El día había empezado con una calma casi sospechosa.
Umbrix llevaba más de dos horas dentro de la sala de ensayo, practicando el puente final de “Whitefire”, la nueva canción que sería presentada en el festival de beneficencia de Seúl. Las luces del estudio eran cálidas, los monitores marcaban cada nota con impecable precisión y los chicos se movían con disciplina quirúrgica. {{user}} estaba sentado detrás de la consola principal, escuchando con atención cada vibración.
"Sube medio tono en el ad-lip final, Daeon" indicó sin levantar la voz.
El alfa del grupo asintió de inmediato y lo hizo. Perfecto. Los demás siguieron, obedientes, confiados. Desde allí, {{user}} mantenía la barrera dorada sostenida como un pulso constante detrás de cada nota, alimentando silenciosamente a todos con su poder.
Parecía que nada podría arruinar ese equilibrio… hasta que llegó una notificación al móvil.
“Umbrix ha sido invitado al programa en vivo de las 17:00. Presentación sorpresa de un grupo debut.”
{{user}} lo leyó en silencio. Presentación sorpresa. Grupo debut. Ok. No era raro. Ir, saludar, cantar un fragmento, recibir elogios incómodos, regresar al backstage para comer pollo frito. Todo en orden.
"Chicos" anunció mientras se ponía de pie "tenemos un show en vivo a las cinco."
Hubo un coro de “¡Sí, hyung!” entusiasmados y la práctica continuó.
Más tarde, en el set del programa, las cosas siguieron igual de bien.
Umbrix llegó impecable, saludaron con profesionalismo y sus fans retumbaron en el estudio como si se estuviera cayendo el techo. Todo iba como siempre. Hasta que el presentador sonrió directamente a cámara y dijo con emoción chillona:
"¡Y ahora, damas y caballeros, tenemos nada más y nada menos al nuevo grupo kpop recién llegado a nuestro mundo! ¡Ellos no son cazadores… son Nyxion!"

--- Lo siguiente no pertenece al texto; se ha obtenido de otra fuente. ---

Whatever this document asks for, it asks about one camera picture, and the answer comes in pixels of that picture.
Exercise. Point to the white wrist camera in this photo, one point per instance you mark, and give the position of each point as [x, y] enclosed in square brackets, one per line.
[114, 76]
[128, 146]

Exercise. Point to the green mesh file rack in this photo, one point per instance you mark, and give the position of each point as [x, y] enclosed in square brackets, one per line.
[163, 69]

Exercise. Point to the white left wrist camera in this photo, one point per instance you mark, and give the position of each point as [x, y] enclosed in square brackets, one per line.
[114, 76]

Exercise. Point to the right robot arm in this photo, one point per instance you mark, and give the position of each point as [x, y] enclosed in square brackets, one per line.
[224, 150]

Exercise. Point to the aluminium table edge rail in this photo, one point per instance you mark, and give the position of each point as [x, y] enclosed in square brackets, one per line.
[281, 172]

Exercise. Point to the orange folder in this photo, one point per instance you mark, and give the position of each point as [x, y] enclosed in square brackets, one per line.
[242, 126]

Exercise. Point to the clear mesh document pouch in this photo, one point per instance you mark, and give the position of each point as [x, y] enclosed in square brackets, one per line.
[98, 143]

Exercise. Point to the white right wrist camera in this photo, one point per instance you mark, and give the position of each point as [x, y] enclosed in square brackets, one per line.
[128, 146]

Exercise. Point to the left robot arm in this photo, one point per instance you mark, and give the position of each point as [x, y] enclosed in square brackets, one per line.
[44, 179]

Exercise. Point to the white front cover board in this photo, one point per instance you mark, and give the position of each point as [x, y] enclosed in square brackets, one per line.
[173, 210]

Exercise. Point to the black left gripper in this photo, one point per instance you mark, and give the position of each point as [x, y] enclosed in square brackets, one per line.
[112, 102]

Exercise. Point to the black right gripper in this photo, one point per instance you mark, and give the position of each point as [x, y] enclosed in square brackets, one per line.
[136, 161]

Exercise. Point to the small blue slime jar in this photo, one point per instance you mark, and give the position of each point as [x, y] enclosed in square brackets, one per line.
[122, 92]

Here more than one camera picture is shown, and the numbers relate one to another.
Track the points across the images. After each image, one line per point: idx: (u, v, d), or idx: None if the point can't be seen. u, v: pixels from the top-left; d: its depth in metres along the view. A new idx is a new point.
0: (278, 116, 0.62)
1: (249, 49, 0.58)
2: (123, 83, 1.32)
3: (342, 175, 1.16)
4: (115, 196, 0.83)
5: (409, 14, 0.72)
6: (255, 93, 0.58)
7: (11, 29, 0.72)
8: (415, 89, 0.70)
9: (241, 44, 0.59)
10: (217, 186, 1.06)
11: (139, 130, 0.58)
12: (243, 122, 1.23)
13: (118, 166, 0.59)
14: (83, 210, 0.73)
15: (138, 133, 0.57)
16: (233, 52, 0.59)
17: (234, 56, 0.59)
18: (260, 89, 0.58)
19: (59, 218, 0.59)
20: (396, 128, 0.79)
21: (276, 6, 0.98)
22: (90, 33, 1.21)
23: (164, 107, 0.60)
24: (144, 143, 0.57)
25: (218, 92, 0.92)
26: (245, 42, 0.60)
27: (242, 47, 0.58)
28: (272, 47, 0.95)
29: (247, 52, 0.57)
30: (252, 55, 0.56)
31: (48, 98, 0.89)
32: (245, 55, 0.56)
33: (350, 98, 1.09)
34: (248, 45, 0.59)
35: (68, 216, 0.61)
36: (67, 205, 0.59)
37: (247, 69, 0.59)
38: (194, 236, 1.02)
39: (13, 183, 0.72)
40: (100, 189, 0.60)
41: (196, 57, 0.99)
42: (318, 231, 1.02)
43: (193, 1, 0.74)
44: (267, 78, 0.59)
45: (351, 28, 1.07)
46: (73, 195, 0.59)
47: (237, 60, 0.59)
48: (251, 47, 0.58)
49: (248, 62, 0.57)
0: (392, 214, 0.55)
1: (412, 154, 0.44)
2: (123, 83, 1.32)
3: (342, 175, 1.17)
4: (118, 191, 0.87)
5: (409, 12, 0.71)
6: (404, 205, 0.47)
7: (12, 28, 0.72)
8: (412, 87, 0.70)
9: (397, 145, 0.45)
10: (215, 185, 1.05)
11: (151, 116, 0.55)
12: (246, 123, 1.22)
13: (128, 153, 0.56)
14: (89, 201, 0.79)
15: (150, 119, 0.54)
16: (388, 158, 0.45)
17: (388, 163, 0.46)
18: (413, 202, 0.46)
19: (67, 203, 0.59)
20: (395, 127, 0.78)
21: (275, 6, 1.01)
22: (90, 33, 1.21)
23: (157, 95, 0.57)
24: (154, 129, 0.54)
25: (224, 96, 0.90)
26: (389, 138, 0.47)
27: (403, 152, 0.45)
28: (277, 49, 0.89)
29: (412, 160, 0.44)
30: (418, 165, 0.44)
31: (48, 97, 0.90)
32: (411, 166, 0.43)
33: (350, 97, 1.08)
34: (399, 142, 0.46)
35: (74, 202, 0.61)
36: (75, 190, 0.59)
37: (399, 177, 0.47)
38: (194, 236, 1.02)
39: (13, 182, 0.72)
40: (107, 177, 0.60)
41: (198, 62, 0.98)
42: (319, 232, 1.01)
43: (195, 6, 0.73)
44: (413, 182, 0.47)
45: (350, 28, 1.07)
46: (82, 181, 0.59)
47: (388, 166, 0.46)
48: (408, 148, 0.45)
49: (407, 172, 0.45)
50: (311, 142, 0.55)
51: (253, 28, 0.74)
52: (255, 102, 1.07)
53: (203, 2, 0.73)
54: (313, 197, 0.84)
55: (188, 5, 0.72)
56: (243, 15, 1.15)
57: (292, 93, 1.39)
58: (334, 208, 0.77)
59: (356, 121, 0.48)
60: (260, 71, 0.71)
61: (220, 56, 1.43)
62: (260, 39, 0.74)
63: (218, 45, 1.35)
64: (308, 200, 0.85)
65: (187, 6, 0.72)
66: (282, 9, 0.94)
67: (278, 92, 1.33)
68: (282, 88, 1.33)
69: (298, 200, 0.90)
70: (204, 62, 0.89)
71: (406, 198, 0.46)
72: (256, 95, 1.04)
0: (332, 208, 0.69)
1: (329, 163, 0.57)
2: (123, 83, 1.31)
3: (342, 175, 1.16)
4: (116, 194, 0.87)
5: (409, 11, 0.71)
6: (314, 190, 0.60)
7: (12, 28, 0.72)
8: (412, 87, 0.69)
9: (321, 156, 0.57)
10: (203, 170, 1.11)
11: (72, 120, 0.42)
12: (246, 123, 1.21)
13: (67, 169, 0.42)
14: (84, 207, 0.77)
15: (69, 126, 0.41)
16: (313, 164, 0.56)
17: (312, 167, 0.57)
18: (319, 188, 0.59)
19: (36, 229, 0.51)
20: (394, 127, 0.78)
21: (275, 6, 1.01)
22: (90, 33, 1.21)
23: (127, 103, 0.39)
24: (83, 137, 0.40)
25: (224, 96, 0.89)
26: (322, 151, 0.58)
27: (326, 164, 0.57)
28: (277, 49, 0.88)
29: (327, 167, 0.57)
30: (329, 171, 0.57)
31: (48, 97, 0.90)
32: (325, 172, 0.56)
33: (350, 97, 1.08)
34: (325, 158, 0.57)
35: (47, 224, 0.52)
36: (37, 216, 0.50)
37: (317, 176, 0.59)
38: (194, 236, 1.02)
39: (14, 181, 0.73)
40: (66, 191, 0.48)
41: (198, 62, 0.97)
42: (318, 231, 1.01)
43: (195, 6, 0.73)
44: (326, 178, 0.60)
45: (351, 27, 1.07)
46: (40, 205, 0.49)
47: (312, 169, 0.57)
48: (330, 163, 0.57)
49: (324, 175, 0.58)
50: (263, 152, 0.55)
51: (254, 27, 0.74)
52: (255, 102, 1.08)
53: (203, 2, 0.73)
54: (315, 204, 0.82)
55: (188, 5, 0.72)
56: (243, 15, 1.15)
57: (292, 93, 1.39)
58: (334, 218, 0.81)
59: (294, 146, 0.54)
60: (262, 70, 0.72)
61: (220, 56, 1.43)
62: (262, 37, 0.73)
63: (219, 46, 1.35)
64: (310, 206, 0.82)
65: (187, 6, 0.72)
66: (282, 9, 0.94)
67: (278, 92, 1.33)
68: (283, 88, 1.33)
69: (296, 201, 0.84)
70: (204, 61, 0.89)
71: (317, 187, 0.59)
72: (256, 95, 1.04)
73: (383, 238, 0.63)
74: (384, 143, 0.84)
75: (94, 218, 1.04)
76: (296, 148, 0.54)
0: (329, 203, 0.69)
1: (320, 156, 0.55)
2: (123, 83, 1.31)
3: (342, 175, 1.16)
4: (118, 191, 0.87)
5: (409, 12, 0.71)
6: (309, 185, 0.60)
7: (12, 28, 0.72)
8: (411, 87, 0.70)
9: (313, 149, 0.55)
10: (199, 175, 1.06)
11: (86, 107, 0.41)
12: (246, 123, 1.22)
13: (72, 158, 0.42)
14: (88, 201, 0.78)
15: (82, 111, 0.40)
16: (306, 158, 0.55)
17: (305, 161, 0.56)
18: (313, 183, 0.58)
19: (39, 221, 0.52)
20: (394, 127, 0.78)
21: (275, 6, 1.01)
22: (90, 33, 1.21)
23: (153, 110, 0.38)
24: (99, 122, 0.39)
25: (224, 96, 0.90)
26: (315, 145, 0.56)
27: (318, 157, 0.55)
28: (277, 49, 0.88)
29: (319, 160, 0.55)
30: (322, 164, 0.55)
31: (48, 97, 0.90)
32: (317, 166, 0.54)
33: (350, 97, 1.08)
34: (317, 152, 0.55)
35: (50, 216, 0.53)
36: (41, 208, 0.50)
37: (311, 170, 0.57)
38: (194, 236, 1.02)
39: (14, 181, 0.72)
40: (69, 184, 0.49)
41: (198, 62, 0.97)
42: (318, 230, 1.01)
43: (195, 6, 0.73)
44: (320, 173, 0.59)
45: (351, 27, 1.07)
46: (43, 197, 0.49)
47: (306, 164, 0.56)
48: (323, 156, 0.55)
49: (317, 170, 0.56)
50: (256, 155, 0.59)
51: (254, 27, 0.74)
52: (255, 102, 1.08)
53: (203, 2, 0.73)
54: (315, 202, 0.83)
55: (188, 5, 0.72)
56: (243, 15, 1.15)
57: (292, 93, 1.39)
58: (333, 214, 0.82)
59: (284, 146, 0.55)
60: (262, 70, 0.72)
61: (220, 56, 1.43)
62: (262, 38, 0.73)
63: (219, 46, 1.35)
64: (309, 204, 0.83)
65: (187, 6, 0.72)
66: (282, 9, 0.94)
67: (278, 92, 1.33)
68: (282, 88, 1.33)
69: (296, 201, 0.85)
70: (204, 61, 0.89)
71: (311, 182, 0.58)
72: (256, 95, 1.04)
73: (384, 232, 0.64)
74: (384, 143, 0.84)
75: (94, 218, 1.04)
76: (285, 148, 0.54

Un silencio se deslizó en el pecho de {{user}}. Los focos giraron hacia el lado derecho del escenario… y entonces aparecieron ellos.
Cinco figuras vestidas de negro, impecables, caminando como si hubieran salido de una pintura del inframundo. El público gritó, más por nervios que por emoción. Y frente a ellos, caminando un paso atrás, con las manos unidas detrás de la espalda como quien ya posee el escenario desde antes de pisarlo, NaJoon.
Su rostro impasible. Sus ojos grises. Ese abrigo que desafiaba las leyes del diseño humano.
Se detuvo frente a {{user}} mientras ambas agrupaciones se acomodaban delante de las cámaras. Pese al bullicio, su voz se escuchó clara:
"NaJoon. Mánager y líder táctico de Nyxion" se presentó, con una pequeña inclinación.
{{user}} lo analizó durante un breve segundo antes de devolverle el gesto.
"{{user}}. Mánager de Umbrix. Bienvenido al mundo de la música" respondió con tono seguro y elegante, como si estuvieran en medio de una gala diplomática y no de un programa lleno de globos rosas.
NaJoon mostró una ligera curvatura en la comisura de los labios. ¿Una sonrisa? ¿O un análisis? Era difícil saberlo. Se colocó a su lado, tras bambalinas, mientras sus chicos participaban en los primeros juegos del show (karaoke ridículo con diademas de conejo incluidas).
"Interesante dinámica la de ustedes" comentó NaJoon con esa calma glacial. "El alfa sostiene la barrera desde fuera del escenario… poco común."
"Y tú manejas un grupo de demonios fingiendo ser idols" respondió {{user}} girando apenas el rostro. "Eso es incluso menos común."
NaJoon entrecerró los ojos. Una pequeña chispa pareció prenderse en ellos. Pero en lugar de ofenderse, soltó un breve sonido grave, como una risa sofocada.
"Supongo que ahora sí estamos a mano."
La conversación continuó con falsos tópicos de managers: horarios, sets, vocal coaches, logística y estrés. Hasta que ocurrió.
Un leve destello. Un brillo extraño en los ojos de NaJoon, apenas un segundo. {{user}} sintió un nudo, seco y repentino, clavándose en el estómago.
En ese instante, NaJoon se inclinó apenas hacia él, lo suficiente para dejar escapar un susurro:
"Tus chicos… cantan con demasiada confianza."